-- Opening Marker --

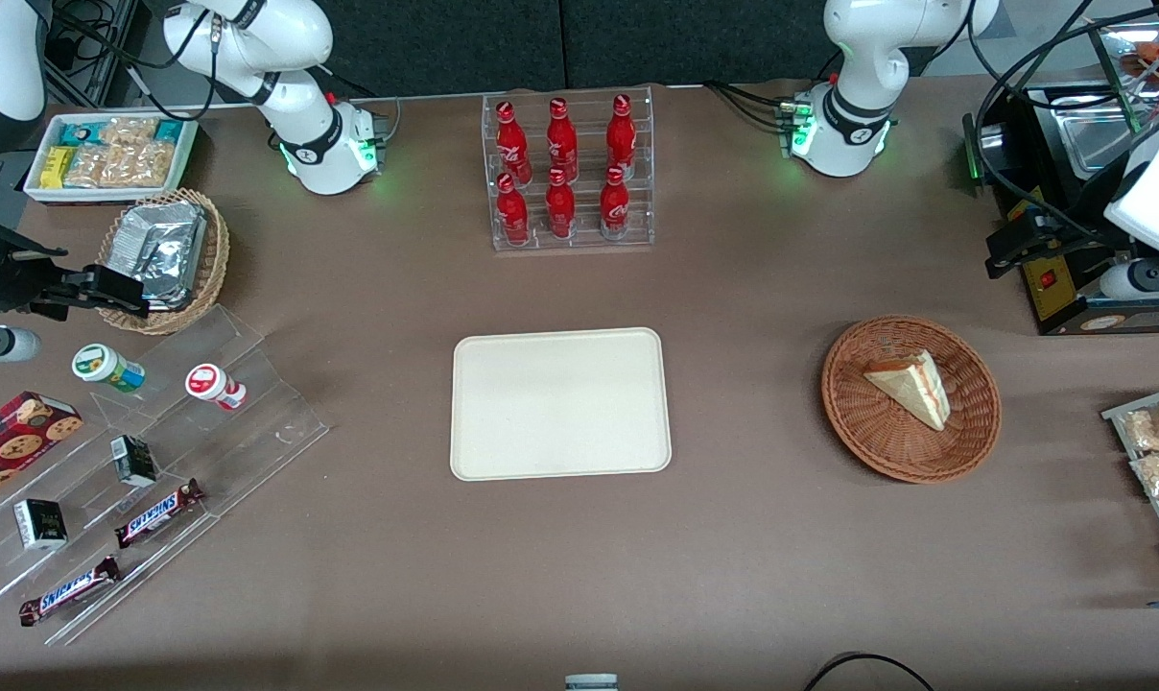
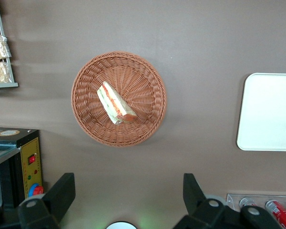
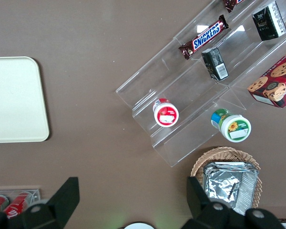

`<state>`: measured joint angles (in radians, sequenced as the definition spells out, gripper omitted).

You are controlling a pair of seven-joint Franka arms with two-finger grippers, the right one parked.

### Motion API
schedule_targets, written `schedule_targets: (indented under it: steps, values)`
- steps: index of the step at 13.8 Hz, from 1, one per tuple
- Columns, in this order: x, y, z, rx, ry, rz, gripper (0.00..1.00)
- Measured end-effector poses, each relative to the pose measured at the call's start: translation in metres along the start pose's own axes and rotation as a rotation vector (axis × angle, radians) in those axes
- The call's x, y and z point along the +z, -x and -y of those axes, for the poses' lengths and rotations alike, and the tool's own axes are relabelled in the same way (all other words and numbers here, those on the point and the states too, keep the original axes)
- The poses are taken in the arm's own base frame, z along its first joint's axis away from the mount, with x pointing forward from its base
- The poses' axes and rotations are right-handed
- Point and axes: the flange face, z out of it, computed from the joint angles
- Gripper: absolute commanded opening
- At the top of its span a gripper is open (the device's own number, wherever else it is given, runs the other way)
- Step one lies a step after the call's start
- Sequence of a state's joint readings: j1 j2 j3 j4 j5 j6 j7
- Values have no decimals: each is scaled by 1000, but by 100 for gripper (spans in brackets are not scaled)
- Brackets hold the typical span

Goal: Place sandwich from basket to tray
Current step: 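Move the left gripper down over the wrapped sandwich in the wicker basket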

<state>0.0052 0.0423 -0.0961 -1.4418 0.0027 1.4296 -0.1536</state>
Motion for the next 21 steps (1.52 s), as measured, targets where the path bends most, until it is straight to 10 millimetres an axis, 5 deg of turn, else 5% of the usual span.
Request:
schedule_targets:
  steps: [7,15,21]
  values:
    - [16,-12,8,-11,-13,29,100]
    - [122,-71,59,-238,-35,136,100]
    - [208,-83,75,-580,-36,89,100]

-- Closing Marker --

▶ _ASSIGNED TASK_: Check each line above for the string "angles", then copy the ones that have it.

▶ _EXERCISE RESPONSE_:
`<state>`: measured joint angles (in radians, sequenced as the definition spells out, gripper omitted).
- Point and axes: the flange face, z out of it, computed from the joint angles

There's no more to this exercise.